Granted, strengthening labor laws so it is easier for workers to organize and win union protection is important. But health care is literally a matter of life and death: A recent Harvard study estimates that 45,000 people in this country die needlessly every year because they can’t get access to healthcare. If there ever was an issue where unions should be fighting for the interests of the entire working class, this is it. No other interest group in Washington can come close to matching the enormous power of the insurance industry.
What now? The Mobilization for Health Care for All, which spearheaded the nationwide civil disobedience campaign in the fall, is calling for a new round of protests on December 10, International Human Rights Day, to drive home that health care is a human right and not a product to be bought and sold on the market. Activists will be demanding removal of the toxic anti-abortion language and the excise tax from the federal legislation and calling for a provision that will allow states to set up their own single payer plans in the absence of a national one.
Meanwhile Senator Bernie Sanders of Vermont has vowed to bring his own single payer bill, SB 703, to the Senate floor no matter what, so an effort will be made to turn out the largest possible vote for it.
When the dust settles and Congress finally acts, however, we’re likely to be left with a ‘reform’ that heightens the contradictions in the U.S. health care system. People will be required by law to buy insurance whose cost eats up an ever greater slice of their income.

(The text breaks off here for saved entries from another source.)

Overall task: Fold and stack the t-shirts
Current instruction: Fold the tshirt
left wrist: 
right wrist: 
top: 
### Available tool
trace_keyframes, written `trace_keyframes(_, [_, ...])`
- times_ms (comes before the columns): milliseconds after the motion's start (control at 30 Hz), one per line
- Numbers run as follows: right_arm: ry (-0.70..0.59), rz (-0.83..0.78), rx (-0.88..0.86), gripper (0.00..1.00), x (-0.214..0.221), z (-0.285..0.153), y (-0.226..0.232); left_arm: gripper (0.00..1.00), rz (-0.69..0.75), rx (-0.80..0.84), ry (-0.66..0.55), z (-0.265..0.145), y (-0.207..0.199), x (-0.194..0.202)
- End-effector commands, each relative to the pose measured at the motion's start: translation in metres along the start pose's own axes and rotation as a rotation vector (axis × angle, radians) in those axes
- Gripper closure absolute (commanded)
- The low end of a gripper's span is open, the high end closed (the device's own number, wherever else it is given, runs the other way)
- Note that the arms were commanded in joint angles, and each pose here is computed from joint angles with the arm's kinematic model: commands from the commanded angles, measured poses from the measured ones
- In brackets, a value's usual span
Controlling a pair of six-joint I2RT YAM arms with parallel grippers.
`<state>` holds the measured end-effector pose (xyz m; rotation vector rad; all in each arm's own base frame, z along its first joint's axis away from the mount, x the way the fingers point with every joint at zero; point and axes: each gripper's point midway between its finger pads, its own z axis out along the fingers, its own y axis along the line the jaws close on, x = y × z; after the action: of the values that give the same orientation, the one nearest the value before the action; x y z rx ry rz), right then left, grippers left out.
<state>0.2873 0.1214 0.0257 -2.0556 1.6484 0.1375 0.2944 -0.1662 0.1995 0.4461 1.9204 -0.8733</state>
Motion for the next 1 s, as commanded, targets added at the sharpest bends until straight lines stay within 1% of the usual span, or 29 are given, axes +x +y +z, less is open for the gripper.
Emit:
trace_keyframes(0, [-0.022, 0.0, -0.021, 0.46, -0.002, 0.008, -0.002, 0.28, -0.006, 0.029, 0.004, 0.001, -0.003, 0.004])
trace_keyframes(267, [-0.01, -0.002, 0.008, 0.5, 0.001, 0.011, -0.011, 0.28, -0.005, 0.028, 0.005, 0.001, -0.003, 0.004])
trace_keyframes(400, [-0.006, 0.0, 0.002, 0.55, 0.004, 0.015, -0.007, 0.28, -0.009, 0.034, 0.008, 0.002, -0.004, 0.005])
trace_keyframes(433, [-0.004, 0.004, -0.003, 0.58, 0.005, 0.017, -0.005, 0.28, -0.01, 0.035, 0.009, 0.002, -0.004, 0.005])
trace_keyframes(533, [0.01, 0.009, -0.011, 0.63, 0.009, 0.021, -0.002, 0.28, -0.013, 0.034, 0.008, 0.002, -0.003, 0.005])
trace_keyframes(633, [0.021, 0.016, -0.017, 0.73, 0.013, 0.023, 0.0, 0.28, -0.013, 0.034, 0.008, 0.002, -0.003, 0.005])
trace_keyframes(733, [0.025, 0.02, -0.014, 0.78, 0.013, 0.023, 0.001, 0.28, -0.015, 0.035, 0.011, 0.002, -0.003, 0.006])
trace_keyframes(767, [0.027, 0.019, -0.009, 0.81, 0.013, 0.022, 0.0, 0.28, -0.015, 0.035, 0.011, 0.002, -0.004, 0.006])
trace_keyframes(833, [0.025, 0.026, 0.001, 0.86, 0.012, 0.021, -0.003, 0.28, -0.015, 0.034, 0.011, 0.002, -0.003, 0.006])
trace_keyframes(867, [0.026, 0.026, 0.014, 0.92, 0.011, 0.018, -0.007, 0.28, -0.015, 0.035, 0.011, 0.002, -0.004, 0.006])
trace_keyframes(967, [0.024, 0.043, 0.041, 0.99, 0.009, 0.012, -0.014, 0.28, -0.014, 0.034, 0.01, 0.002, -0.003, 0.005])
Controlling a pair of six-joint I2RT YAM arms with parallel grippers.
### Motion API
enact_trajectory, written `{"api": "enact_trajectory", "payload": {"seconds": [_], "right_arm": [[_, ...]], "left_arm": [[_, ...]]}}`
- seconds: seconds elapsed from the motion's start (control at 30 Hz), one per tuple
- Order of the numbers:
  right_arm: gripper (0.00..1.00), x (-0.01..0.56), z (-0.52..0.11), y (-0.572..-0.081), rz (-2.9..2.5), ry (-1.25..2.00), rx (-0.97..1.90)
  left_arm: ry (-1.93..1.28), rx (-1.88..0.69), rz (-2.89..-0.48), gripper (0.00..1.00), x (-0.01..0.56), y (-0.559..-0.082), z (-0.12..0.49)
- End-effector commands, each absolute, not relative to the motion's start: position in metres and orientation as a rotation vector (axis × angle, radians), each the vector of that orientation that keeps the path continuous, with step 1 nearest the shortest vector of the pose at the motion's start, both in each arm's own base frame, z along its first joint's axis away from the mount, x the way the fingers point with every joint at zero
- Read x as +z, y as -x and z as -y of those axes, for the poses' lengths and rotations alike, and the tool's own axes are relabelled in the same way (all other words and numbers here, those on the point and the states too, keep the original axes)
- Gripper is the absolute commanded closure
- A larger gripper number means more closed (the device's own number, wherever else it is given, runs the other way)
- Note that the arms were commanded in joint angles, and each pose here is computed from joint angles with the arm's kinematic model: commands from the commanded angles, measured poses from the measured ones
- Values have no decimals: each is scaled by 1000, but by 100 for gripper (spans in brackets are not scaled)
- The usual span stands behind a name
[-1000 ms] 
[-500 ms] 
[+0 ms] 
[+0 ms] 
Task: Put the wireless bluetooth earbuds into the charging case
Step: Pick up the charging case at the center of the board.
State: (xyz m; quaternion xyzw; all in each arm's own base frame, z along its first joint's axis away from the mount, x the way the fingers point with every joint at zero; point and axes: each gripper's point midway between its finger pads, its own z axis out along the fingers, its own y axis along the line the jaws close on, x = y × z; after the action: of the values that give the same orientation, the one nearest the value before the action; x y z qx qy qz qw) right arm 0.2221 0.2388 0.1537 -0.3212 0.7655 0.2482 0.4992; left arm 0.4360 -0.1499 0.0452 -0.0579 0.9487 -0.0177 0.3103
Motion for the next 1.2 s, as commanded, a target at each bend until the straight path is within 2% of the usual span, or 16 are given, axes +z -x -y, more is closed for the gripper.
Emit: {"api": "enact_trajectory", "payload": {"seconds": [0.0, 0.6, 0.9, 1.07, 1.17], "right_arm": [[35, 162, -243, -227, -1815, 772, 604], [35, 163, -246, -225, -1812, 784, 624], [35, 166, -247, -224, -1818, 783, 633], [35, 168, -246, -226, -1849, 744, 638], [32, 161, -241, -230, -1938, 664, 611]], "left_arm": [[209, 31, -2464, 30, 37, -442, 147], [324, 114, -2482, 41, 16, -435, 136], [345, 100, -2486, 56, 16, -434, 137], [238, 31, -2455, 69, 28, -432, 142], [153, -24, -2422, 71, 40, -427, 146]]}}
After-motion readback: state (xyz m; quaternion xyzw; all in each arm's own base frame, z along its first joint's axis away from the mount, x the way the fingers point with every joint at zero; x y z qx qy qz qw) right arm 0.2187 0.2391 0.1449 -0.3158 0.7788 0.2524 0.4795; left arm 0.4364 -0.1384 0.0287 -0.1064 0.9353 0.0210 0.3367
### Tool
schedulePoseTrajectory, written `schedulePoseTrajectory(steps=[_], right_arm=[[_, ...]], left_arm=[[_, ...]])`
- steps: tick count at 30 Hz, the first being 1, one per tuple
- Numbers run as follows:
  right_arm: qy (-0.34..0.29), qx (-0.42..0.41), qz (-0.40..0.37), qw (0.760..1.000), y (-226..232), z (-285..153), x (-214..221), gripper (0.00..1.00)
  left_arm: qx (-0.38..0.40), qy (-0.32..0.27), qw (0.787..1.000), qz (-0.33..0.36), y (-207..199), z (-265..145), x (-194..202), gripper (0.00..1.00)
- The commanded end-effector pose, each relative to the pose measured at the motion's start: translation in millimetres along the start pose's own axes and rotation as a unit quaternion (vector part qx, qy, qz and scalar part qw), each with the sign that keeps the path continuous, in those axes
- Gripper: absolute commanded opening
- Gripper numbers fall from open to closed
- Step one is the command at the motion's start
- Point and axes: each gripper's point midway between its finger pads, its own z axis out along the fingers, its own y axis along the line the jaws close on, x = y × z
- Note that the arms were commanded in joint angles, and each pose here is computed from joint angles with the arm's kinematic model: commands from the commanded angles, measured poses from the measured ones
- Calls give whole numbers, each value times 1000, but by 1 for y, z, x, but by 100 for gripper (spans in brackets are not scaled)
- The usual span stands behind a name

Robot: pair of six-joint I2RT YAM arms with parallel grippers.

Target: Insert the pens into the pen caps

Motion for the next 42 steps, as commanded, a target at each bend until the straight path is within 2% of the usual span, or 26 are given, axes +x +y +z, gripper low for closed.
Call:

Many will be forced to purchase cut-rate plans that fail to provide protection when they most need it. Billions of dollars will continue to be wasted as doctors and hospitals wrangle with insurance adjustors over disputed claims.
Insurance companies, now enjoying the advantage of a guaranteed market for the damaged goods they’re peddling, can be expected to be even more rapacious and irresponsible as they ration care in the service of the bottom line.
But then, no one will be able to claim that 40 million uninsured are responsible for the health care mess.
In the coming months, we have to build and sustain a mass movement that’s strong enough to expose the socially destructive nature of the health insurance industry, isolate it politically and assure that our elected representatives have far more to lose than to gain by doing its bidding.
Yes, we can.
Peter Shapiro was arrested for criminal trespass in a demonstration at the Portland, Oregon office of Blue Cross/Blue Shield on Oct. 15. He co-chairs the Health Care Committee of Portland Jobs with Justice.